Data supplied –
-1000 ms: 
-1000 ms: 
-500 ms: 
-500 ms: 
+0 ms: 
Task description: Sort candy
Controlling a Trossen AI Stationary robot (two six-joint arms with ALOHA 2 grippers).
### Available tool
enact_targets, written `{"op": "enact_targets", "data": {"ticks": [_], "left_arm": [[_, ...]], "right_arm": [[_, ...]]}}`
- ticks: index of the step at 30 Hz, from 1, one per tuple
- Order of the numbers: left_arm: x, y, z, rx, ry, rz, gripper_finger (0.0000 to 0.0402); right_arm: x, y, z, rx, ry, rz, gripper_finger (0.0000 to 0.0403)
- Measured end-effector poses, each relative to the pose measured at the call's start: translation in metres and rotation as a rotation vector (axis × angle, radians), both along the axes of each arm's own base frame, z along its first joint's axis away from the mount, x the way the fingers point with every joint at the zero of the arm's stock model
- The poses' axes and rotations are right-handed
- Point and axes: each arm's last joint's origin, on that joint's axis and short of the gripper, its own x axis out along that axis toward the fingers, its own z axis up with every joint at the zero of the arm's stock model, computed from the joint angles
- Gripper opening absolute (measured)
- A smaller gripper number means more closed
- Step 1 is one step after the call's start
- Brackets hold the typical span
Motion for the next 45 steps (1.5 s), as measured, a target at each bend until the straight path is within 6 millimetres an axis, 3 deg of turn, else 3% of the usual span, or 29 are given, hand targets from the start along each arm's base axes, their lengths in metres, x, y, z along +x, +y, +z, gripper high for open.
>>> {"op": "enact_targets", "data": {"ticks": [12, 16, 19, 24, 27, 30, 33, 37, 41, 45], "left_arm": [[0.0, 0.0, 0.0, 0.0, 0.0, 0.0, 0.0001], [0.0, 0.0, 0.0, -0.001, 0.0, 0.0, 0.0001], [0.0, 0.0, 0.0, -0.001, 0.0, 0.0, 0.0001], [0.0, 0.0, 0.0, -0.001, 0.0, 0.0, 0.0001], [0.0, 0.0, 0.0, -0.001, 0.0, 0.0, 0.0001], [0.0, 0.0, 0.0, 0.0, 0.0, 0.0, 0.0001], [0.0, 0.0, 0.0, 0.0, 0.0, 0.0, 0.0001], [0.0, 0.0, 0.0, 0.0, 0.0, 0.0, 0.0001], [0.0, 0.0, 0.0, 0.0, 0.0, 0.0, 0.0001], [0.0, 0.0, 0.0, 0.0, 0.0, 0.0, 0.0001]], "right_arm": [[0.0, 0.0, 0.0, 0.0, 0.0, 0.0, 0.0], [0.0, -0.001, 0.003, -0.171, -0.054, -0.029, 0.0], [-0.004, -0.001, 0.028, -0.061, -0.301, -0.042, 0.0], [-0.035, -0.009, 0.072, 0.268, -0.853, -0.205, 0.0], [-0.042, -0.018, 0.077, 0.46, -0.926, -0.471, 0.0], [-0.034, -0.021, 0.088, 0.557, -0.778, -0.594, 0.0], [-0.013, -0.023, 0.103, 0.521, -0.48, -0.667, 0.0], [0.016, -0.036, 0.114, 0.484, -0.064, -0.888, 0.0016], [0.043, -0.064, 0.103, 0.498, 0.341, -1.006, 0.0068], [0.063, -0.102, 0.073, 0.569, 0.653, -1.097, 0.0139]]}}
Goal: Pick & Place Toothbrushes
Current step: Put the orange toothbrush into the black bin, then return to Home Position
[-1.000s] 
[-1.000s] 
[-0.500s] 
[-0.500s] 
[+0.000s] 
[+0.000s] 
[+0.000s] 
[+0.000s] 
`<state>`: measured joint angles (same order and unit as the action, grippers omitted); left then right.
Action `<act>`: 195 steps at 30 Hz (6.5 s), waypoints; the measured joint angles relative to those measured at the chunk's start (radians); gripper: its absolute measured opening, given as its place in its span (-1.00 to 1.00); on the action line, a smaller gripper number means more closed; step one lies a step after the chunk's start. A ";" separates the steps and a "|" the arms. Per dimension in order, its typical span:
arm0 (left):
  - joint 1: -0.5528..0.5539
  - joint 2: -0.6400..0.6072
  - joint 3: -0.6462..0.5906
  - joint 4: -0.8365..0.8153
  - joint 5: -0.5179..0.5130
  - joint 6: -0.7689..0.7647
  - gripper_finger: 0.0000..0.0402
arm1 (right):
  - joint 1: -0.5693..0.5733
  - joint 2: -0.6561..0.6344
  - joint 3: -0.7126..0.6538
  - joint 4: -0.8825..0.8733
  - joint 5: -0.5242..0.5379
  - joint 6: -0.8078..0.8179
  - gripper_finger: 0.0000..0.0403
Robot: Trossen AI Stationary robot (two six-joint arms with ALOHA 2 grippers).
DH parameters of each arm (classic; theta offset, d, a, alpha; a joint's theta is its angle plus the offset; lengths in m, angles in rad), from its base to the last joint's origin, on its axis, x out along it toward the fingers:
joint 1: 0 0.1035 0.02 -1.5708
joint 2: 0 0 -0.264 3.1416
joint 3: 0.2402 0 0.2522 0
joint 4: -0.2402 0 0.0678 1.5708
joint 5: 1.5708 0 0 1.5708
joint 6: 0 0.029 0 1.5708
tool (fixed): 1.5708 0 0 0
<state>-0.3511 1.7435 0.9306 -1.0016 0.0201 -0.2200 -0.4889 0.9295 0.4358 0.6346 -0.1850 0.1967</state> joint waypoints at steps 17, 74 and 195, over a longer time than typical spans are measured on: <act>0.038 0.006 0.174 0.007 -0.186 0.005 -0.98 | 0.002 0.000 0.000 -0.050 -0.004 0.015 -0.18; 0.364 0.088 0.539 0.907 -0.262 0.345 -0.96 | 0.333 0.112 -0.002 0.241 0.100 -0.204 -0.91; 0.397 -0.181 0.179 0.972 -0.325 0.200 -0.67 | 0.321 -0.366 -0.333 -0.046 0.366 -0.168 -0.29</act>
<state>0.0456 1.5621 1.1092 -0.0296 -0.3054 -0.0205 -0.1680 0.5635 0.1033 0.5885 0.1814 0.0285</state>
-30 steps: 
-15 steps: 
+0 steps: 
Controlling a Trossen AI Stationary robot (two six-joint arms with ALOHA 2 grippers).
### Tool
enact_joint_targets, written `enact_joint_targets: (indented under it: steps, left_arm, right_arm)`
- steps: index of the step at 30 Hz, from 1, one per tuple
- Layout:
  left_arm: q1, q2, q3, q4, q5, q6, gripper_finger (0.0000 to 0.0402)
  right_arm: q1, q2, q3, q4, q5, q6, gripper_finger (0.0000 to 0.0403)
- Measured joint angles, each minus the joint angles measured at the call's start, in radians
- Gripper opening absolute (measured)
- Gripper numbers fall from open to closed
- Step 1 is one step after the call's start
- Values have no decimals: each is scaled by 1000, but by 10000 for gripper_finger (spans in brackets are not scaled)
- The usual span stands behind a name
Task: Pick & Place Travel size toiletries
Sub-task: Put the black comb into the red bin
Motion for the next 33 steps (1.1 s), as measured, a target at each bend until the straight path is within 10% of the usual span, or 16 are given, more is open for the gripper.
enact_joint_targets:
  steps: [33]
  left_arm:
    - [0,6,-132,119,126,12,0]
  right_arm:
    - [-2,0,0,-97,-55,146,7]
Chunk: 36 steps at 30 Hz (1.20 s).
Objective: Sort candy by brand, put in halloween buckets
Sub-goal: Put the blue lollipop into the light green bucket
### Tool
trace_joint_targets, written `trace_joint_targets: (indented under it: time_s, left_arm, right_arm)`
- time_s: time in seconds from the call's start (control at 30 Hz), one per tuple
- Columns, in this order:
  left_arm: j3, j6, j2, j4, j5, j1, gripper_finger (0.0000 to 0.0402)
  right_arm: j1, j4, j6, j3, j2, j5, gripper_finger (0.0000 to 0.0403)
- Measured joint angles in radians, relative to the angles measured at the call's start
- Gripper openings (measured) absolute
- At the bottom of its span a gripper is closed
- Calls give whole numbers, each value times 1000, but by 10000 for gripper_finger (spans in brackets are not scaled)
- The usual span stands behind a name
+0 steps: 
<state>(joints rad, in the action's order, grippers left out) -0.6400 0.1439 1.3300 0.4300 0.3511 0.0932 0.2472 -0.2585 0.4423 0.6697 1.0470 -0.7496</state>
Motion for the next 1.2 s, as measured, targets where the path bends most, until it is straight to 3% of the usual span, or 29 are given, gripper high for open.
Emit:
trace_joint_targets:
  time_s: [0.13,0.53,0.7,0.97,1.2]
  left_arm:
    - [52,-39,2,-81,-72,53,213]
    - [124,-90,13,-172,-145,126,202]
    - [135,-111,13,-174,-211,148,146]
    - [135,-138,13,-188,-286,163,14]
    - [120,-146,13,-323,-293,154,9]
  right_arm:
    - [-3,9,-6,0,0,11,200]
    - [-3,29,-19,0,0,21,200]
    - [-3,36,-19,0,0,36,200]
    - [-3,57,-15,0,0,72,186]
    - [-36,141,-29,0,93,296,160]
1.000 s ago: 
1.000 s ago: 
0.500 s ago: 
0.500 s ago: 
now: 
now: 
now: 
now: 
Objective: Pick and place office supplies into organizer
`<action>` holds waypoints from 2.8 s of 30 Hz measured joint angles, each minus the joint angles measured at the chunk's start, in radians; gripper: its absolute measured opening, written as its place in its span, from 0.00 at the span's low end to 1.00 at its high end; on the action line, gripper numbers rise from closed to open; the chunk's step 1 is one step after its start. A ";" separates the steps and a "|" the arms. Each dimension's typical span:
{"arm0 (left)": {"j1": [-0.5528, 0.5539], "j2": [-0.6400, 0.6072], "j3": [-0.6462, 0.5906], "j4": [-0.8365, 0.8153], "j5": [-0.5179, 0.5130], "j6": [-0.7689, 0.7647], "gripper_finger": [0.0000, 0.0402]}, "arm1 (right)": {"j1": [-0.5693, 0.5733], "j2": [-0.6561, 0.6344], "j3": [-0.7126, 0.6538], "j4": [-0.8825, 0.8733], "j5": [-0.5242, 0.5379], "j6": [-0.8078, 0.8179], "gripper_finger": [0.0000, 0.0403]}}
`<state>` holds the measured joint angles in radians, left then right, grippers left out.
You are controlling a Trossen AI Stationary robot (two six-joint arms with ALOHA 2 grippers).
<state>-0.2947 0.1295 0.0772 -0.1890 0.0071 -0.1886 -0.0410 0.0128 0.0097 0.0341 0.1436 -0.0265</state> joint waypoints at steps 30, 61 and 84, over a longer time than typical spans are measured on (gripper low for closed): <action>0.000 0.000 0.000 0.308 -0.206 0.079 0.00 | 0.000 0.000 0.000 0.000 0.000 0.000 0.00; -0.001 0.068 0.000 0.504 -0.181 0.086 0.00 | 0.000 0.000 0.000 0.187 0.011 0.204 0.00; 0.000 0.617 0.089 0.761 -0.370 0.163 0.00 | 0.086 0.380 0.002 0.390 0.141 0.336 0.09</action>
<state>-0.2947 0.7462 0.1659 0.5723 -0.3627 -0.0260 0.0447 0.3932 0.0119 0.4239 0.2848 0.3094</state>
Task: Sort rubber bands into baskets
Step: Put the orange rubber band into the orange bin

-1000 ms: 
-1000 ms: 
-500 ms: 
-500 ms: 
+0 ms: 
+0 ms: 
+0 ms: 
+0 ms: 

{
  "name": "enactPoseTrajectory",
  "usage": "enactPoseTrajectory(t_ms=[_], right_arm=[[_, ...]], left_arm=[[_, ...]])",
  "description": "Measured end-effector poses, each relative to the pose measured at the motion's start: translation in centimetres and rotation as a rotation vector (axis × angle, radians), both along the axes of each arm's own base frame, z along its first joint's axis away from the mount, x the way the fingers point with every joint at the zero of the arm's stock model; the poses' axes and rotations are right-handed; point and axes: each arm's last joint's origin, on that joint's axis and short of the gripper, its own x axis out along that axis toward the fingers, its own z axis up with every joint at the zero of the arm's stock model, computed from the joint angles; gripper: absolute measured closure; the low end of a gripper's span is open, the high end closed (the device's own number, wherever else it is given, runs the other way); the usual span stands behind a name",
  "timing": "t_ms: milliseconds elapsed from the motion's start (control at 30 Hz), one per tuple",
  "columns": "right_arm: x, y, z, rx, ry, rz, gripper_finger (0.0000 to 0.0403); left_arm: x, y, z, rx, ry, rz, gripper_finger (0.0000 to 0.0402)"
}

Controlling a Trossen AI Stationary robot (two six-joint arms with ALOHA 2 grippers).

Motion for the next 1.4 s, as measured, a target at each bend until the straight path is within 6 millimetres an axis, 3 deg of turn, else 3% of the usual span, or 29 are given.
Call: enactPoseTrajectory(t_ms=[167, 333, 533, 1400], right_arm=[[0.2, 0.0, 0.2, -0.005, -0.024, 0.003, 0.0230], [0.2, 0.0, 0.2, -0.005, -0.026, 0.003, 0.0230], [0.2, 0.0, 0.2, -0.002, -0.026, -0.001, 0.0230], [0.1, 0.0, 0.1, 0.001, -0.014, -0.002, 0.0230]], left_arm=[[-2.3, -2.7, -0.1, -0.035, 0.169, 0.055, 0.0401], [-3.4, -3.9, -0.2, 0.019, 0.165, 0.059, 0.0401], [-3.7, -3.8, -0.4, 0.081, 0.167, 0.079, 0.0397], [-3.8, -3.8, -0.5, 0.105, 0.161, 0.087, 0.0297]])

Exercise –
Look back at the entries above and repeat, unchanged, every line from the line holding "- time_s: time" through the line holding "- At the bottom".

Written solution –
- time_s: time in seconds from the call's start (control at 30 Hz), one per tuple
- Columns, in this order:
  left_arm: j3, j6, j2, j4, j5, j1, gripper_finger (0.0000 to 0.0402)
  right_arm: j1, j4, j6, j3, j2, j5, gripper_finger (0.0000 to 0.0403)
- Measured joint angles in radians, relative to the angles measured at the call's start
- Gripper openings (measured) absolute
- At the bottom of its span a gripper is closed

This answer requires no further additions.